Une foule sur les quais
Une gare fut le lieu que je visitais lors de mon incursion suivante dans cet autre monde. Cette fois aussi, je flottais, entièrement moi, mais pas maître de mes mouvements. J'observais, contraint, le spectacle qui se déroulait sous mes yeux. Sur les quais, des centaines et des centaines de jeunes gens se pressaient, paquetage sur le dos, pour monter à bord des wagons. Quelques officiers, à peine plus âgés, dirigeaient les troupes. Mon attention fut attirée par un mouvement, sur ma gauche. Un sillon naissait dans la cohue pour laisser passer une file de soldats d'aspect différent. Ils étaient guidés par un homme de haute taille et de large stature que je n'avais encore jamais vu. Équipé comme un commando, le colosse impressionnait tant qu'il avait à peine besoin de signaler sa présence pour que tous s'écartent devant lui. Dans son sillage, une longue file de jeune soldats le suivait. Mais ce n'étaient pas de simples troupiers : il s'agissait de la compagnie des nouveaux chevaliers à laquelle appartenait Liam. Au moment ou je l'aperçus, je fus irrésistiblement attiré vers lui pour finalement de nouveau me retrouver dans sa tête. Mon identité s'effaça en partie pour laisser place aux pensées du jeune homme.
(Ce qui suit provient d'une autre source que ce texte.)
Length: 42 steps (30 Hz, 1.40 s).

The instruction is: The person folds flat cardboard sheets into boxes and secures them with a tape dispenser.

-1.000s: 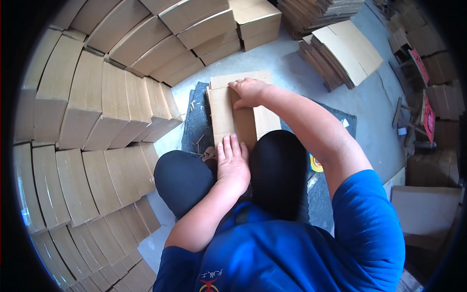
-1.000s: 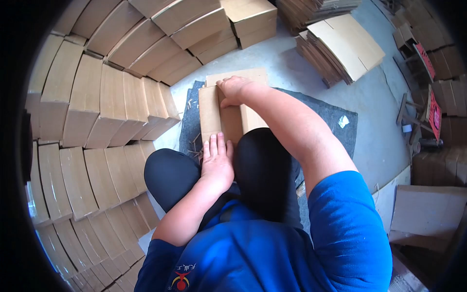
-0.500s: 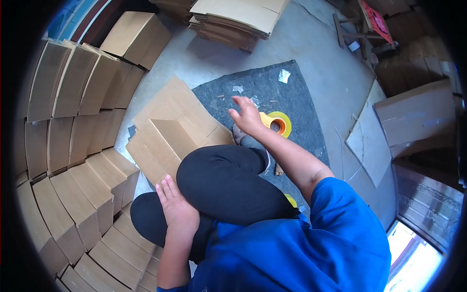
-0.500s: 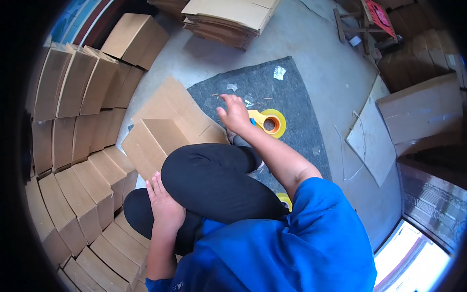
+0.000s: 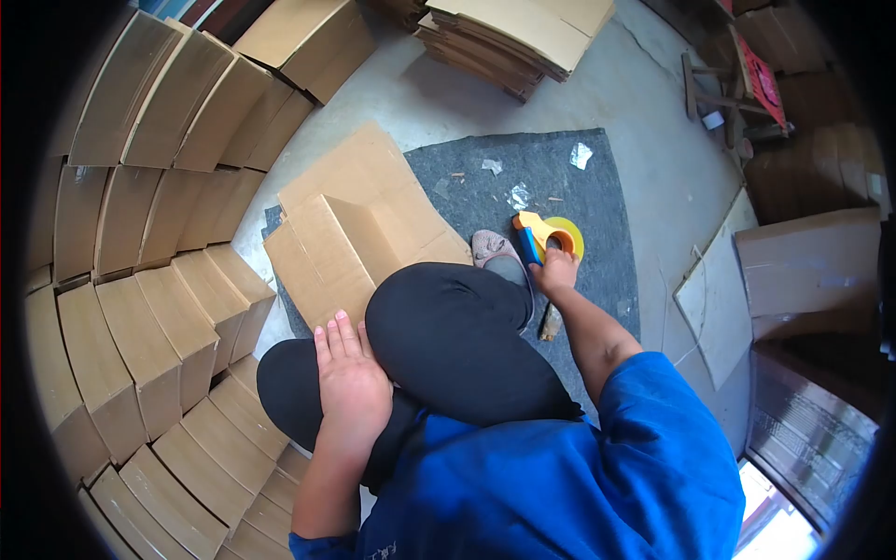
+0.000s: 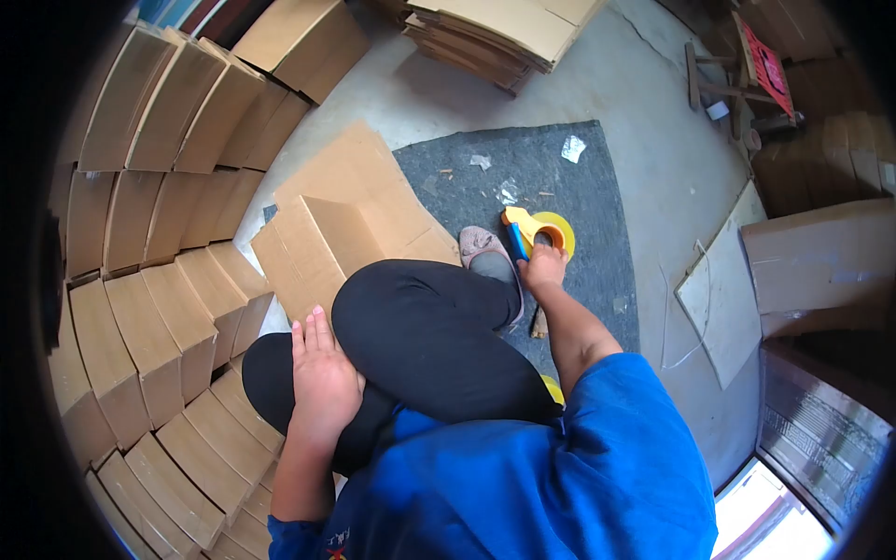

L'excitation venait en premier, suivie de près par l'anxiété et un désir de tomber une dernière fois sur Elaine avant de partir pour la frontière. Il savait qu'elle était là, dans la gare, quelque part à remplir ses devoirs d'officier. Si la maîtresse d'arme maniait les lames et les armes à feu avec aisance, elle n'y connaissait pas grand chose en conjuration, ce qui lui interdisait de se joindre aux chevaliers. Alors que je sentait le cœur de Liam battre la chamade dans sa poitrine comme s'il s'était agi de mon propre corps, je remarquais un instant avant lui les yeux qui me fixaient dans la foule. Lorsqu'il les vit à son tour, Liam en fut tout chamboulé.
— J’espérais bien te voir avant le grand départ, fit Elaine, l'air grave, en faisant sortir Liam du rang. Nerveux ?
— Un peu, oui. Vous n'êtes pas avec votre section ?
— Mes gars on déjà embarqué. Je ne vais pas te retenir plus longtemps, je voulais juste te dire d'être prudent. Ton père...
— Elaine, coupai-je, mon père est à la capitale. Il rempli son rôle, moi le mien.
— Je sais. Il a essayé de te joindre, mais il n'a pas réussi et j'ai fini par avoir ta mère au téléphone. Tes parents t'aiment et te demandent de faire attention à toi.
Dans la tête de Liam, des sentiments contradictoires faisaient rage à propos de ses parents et il regrettait que la jolie maîtresse d'arme ne soit venue que de la part de son paternel.
— Faites attention à vous aussi, Elaine.
Il rejoignait le rang de ses camarades lorsqu'une main le retint fermement. Elaine l'attira contre elle et le prit dans ses bras.
— Fais attention à toi, Liam.
Elle le lâcha et s'éloigna sans un mot. Ce fut un ricanement qui tira Liam de sa rêverie.
— La ferme, Anton ! maugréa Liam en reprenant une place dans le rang.
La sensation de chaleur dans ma poitrine et sur mes joues, le sourire que je sentais sur mes lèvres, tout indiquait que Liam nourrissait toujours des sentiments envers la jeune femme. Cette étreinte signifiait-elle qu'elle aussi en éprouvait à son égard ?
La colonne finit par arriver en tête du convoi et les dix premiers wagons furent bientôt occupés par les héritiers de la très ancienne histoire des duchés et de la chevalerie. Liam hissa son paquetage dans les filets, au dessus des sièges, pris place aux côté d'un garçon qu'il ne connaissait que de vue, le plus loin possible d'Anton, un garçon sympathique mais bavard. Liam avait besoin de calme. Et si une agitation fébrile régnait tout autour, rares étaient ceux qui bavardaient insouciamment.
Le train s'ébranla peu après. Les quais s'éloignèrent, encore noirs des jeunes gens qui monteraient dans le prochain convoi. Je sentait que le rêve allait bientôt prendre fin. Le lien, faute d'un mot plus juste, qui me reliait à l'esprit de Liam s'effilochait lentement. Je voulais savoir ce qui avait causé l'alerte et ce départ précipité mais toutes les pensées de mon jeune hôte étaient fixées sur Elaine. Un gouffre noir me cueillit soudain.
Un sommeil sans rêve, qui dura jusqu'au matin.